Introduced: 18 Jun 2025

CVE-2025-38067  (opens in a new tab)
CWE-824  (opens in a new tab)

How to fix?

Upgrade Centos:10 libperf-debuginfo to version 0:6.12.0-124.8.1.el10_1 or higher.

NVD Description

Note: Versions mentioned in the description apply only to the upstream libperf-debuginfo package and not the libperf-debuginfo package as distributed by Centos. See How to fix? for Centos:10 relevant fixed versions and status.

In the Linux kernel, the following vulnerability has been resolved:

rseq: Fix segfault on registration when rseq_cs is non-zero

The rseq_cs field is documented as being set to 0 by user-space prior to registration, however this is not currently enforced by the kernel.
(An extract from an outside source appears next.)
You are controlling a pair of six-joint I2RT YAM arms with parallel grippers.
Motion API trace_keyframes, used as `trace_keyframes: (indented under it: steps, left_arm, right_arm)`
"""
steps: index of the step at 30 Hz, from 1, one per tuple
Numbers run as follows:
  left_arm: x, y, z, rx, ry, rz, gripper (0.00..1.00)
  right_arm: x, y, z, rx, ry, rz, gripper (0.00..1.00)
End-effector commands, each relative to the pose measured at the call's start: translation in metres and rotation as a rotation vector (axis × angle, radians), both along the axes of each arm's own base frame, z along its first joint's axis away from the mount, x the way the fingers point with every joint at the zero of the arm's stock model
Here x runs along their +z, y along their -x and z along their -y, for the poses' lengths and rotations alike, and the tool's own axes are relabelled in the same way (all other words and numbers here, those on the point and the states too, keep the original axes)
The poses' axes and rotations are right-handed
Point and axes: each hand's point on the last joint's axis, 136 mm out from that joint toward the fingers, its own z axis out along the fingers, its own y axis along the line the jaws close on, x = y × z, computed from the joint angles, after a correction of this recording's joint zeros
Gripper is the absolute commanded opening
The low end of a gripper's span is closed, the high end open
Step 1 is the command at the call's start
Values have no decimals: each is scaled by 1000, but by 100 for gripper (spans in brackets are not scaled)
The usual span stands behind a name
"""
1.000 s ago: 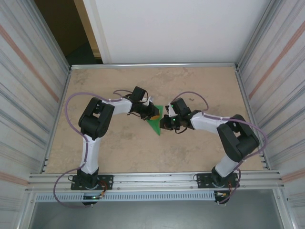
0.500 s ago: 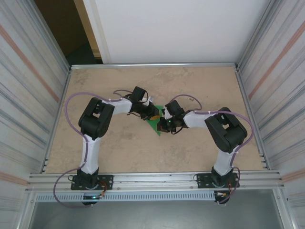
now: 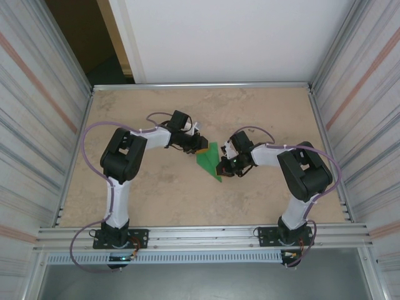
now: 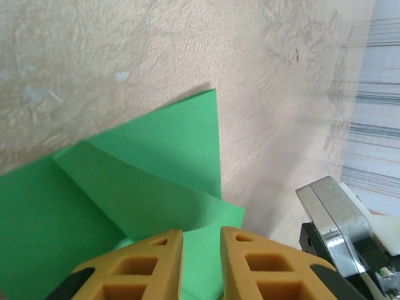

This can result in a segfault on return to user-space if the value stored in the rseq_cs field doesn't point to a valid struct rseq_cs.

The correct solution to this would be to fail the rseq registration when the rseq_cs field is non-zero. However, some older versions of glibc will reuse the rseq area of previous threads without clearing the rseq_cs field and will also terminate the process if the rseq registration fails in a secondary thread. This wasn't caught in testing because in this case the leftover rseq_cs does point to a valid struct rseq_cs.

What we can do is clear the rseq_cs field on registration when it's non-zero which will prevent segfaults on registration and won't break the glibc versions that reuse rseq areas on thread creation.